- Mondoro attack: Part of the Mali War
| Date | 4 March 2022 |
| Location | Mondoro, Mali |
| Result | JNIM victory JNIM successfully ambushes Malian forces; Malian army retakes base later in the day; |

Belligerents
- Malian Armed Forces: Jama'at Nasr al-Islam wal Muslimin

Strength
- 150: Several hundred

Casualties and losses
- 27 killed, 33 wounded, 7 missing (per Malian gov.) 40–50+ (per French press) 30 killed (per JNIM): 47 killed (per Mali) 4 killed (per JNIM)

= 2022 Mondoro attack =

Battle of the Mali War

The Mondoro attack took place on 4 March 2022, when al-Qaeda-linked jihadists attacked a Malian military base, causing heavy casualties.

== Background ==
Throughout the war in Mali, Mondoro has been the site of numerous clashes between the Malian army and allies and al-Qaeda and allies.

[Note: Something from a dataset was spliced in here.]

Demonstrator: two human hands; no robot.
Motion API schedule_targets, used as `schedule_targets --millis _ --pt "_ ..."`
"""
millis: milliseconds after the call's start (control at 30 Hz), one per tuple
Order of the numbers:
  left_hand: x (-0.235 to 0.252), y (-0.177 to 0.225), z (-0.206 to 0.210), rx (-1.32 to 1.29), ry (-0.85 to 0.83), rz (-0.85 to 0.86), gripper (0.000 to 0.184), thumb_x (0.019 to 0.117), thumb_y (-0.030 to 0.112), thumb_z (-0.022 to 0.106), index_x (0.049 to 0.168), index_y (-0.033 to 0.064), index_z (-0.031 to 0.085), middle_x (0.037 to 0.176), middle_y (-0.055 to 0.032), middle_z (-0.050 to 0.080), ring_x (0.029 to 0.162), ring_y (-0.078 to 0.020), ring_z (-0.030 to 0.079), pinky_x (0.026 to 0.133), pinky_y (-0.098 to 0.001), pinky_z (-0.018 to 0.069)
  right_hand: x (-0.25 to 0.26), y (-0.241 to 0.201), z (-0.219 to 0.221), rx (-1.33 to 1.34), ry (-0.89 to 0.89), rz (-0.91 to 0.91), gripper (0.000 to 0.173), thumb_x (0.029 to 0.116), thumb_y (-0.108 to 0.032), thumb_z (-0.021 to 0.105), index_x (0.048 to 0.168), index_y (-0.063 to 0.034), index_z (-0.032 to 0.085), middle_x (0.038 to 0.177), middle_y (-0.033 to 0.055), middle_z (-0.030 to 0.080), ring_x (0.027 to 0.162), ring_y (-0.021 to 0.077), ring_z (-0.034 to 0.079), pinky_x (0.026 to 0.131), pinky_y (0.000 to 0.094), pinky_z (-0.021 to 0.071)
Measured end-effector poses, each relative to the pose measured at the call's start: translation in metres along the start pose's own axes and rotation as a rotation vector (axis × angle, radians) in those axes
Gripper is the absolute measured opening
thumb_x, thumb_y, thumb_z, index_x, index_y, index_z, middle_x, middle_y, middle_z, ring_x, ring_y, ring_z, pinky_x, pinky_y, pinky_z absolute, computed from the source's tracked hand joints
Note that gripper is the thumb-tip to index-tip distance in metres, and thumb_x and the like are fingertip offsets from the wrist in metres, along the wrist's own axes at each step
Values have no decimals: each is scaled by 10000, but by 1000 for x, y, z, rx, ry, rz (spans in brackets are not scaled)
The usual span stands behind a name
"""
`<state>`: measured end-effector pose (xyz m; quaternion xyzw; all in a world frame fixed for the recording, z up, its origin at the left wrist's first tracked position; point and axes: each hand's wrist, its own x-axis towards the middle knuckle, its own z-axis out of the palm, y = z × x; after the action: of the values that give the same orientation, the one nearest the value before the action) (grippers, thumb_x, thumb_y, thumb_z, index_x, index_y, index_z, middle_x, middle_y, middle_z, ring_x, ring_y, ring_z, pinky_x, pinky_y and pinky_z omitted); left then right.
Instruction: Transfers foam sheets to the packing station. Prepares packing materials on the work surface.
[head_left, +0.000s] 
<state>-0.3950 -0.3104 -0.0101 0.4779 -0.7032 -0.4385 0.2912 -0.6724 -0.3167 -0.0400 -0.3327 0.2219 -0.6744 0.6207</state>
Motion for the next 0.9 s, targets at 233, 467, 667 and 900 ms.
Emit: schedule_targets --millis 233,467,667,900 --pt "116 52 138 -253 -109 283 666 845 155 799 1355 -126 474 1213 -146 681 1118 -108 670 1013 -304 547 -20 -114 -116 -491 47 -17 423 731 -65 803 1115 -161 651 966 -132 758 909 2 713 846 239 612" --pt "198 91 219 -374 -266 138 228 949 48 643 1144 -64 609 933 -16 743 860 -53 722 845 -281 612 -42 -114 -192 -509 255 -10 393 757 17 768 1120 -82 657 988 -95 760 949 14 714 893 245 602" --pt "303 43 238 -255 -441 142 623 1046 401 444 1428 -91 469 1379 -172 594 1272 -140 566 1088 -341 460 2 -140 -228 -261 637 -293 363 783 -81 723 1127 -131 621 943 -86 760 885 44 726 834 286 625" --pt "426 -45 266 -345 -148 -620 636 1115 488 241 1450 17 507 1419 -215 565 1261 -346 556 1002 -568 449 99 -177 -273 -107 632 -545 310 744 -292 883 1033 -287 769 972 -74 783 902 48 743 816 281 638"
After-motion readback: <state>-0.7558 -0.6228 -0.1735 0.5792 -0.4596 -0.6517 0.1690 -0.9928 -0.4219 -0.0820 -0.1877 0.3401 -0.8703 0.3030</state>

The Malian army base in Mondoro was attacked simultaneously with the base in Boulikessi in 2019, killing 45 to 85 Malian soldiers. A second attack was repelled in 2021.

== Attack ==
The camp at Mondoro is usually staffed with 150 soldiers. The attack began at 6am local time and was carried out by several hundred jihadists, attacking from the north and east. The jihadists used vehicle-based bombs, which the Malian army countered with planes.

Malian forces did not request help from French Barkhane troops, due to the presence of Wagner Group in the area. Later in the day, Malian troops managed to recapture the base and assess casualties.

== Losses and aftermath ==
Later in the day, the Malian government announced they had lost 27 soldiers, with 33 injured. Seven soldiers were also reported missing. Due to the attack, Mali announced three days of mourning. The Malian government also claimed that 47 Jama'at Nasr al-Islam wal Muslimin (JNIM) fighters were killed.

AFP, citing an anonymous French military source, stated the Malian death toll was between 40-50, and multiple vehicles were seized. France 24 corroborated these claims, stating 47 Malian soldiers died.

JNIM claimed responsibility for the attack on March 8, claiming to have lost only four fighters and killing 30 Malian soldiers. A JNIM spokesman also claimed the Mondoro attack was perpetrated in response to massacres in Dogofry committed by the Malian army earlier that year.